Climate change could push up food prices

Oxfam stunt to highlight the risk climate change poses to food security. Photo: Oxfam

Oxfam stunt to highlight the risk climate change poses to food security. Photo: Oxfam

By Louise Gray

Monday November 28 2011

EXTREME weather linked to global warming such as droughts and floods are already causing food prices to rise, putting the world's most vulnerable people at risk, Oxfam has warned in the run up to the latest round of climate change talks.

The aid agency said that rising prices threatened food security in many parts of the world, pushing poor people into hunger and poverty as they spend more of their income on feeding themselves and their families.

Price spikes have been driven by extreme weather events such as last year's drought, heatwave and fires in Russia which sent world grain prices soaring by up to 85 per cent, and this year's monsoon floods in South East Asia which pushed up the price of rice by between 19 per cent and 30 per cent in Cambodia, Vietnam and Thailand.

And people in both the Horn of Africa and Afghanistan are facing food shortages and rocketing prices of wheat, sorghum and maize as a result of droughts in their regions.

Oxfam issued the warning after a report from the Intergovernmental Panel on Climate Change (IPCC) which assessed the latest climate science and found that impacts were already being felt as a result of rising temperatures.

A rise in the number of hot days had been seen globally, and in areas including North America, Europe and Australia, while some parts of the world had seen heavy rainfall increase and others longer and more intense droughts, the report said.

By the end of this century, the frequency of heatwaves is set to soar if there are high levels of greenhouse gas emissions in the coming decades, while heavy rain is set to occur more often, the scientists said.

Ahead of the latest round of UN climate talks, which start today in Durban, South Africa, Oxfam warned that a rise in the number of extreme weather events would have catastrophic consequences for families struggling to grow or buy food.

Kelly Dent, of Oxfam, said: "From the Horn of Africa and South East Asia to Russia and Afghanistan, a year of floods, droughts and extreme heat has helped push tens of millions of people into hunger and poverty.

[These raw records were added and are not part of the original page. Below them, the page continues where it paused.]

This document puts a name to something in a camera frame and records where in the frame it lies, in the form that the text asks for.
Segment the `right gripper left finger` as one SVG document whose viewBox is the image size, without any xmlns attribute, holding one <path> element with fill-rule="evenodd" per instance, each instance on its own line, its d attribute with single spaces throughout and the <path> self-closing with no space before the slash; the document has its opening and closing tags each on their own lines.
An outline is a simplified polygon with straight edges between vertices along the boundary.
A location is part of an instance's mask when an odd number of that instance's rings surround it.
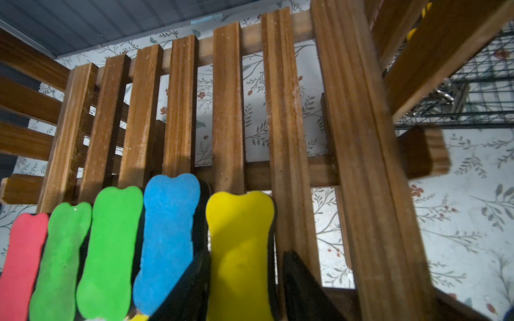
<svg viewBox="0 0 514 321">
<path fill-rule="evenodd" d="M 206 320 L 210 270 L 210 253 L 202 250 L 149 320 Z"/>
</svg>

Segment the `green eraser bottom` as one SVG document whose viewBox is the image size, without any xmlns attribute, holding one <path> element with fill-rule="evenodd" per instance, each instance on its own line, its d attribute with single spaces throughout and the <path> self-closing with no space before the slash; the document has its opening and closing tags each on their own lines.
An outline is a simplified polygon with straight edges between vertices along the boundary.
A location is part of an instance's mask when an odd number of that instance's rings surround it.
<svg viewBox="0 0 514 321">
<path fill-rule="evenodd" d="M 92 221 L 89 203 L 59 204 L 50 215 L 48 237 L 36 287 L 29 303 L 30 320 L 73 320 L 80 248 Z"/>
<path fill-rule="evenodd" d="M 77 307 L 84 318 L 126 318 L 142 211 L 139 187 L 107 187 L 96 197 L 87 257 L 76 290 Z"/>
</svg>

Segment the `red eraser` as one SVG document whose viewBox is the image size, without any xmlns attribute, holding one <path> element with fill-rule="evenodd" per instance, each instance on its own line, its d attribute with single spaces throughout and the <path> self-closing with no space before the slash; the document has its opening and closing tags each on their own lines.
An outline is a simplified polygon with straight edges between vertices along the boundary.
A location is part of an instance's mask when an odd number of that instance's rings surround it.
<svg viewBox="0 0 514 321">
<path fill-rule="evenodd" d="M 14 222 L 1 273 L 1 319 L 27 320 L 29 303 L 48 235 L 46 213 L 24 213 Z"/>
</svg>

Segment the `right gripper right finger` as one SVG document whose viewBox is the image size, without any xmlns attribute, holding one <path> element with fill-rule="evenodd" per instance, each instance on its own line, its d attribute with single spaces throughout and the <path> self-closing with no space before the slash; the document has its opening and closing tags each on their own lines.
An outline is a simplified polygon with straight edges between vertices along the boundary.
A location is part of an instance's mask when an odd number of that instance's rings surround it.
<svg viewBox="0 0 514 321">
<path fill-rule="evenodd" d="M 346 320 L 295 251 L 283 255 L 282 279 L 289 320 Z"/>
</svg>

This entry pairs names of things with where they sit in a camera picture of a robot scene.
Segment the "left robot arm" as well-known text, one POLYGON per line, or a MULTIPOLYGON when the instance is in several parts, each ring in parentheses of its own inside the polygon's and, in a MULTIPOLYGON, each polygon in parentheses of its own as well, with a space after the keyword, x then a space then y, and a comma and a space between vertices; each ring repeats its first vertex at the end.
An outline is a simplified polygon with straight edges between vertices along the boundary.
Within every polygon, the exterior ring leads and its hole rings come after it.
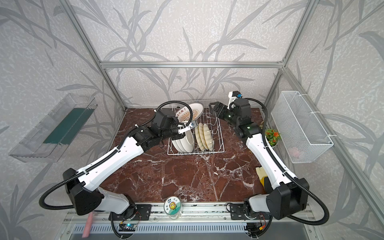
POLYGON ((129 219, 137 212, 134 201, 126 195, 101 188, 101 184, 130 160, 140 156, 163 139, 182 139, 190 124, 181 127, 171 110, 158 110, 150 126, 133 128, 121 143, 93 163, 77 171, 80 177, 69 180, 66 191, 79 216, 106 211, 129 219))

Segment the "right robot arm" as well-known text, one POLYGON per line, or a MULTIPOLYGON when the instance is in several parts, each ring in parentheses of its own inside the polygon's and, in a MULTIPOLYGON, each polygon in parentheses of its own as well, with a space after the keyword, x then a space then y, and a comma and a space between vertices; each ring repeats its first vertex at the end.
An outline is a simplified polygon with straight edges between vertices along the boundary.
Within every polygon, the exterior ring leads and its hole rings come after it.
POLYGON ((271 148, 266 139, 266 130, 252 121, 249 100, 235 98, 229 105, 210 103, 210 113, 233 128, 267 174, 266 194, 245 199, 246 216, 254 217, 257 213, 268 213, 277 220, 290 218, 308 225, 309 221, 295 217, 295 214, 306 209, 311 193, 309 184, 304 178, 298 179, 271 148))

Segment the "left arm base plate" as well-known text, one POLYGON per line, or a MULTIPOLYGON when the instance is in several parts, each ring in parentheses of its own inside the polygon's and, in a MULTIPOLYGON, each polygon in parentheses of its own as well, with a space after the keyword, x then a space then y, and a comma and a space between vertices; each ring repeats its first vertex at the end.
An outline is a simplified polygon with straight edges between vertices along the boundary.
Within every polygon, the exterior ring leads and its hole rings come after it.
POLYGON ((151 215, 151 204, 138 204, 129 207, 122 214, 111 213, 109 220, 113 221, 148 221, 151 215))

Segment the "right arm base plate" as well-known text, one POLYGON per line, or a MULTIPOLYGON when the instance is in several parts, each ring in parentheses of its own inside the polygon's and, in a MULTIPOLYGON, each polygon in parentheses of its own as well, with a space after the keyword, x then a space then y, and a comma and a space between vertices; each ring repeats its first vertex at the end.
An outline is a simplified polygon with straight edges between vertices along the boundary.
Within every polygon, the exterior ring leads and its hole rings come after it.
POLYGON ((227 203, 226 210, 230 213, 231 220, 254 220, 246 215, 244 204, 227 203))

"This will only get worse as climate change gathers pace and agriculture feels the heat.

"Governments must act now in Durban to protect our food supply and save millions from slipping into hunger and poverty."

Oxfam is demanding that negotiators at the climate talks in Durban must back a legally-binding climate change deal and agree to conclude negotiations on it as soon as possible, while governments must move decisively to close the gap between the emissions cuts countries have already promised and the scale of reductions needed to stop global temperatures rising by more than 2C above pre-industrial levels.

And they must deliver the finance needed to help poor people tackle climate change, the aid agency said.

Archbishop Desmond Tutu led a rally at a soccer stadium later on the eve of the talks urging negotiators to be more ambitious during what were expected to be difficult talks. Unseasonably cold, windy weather kept the crowd to a few hundred spectators.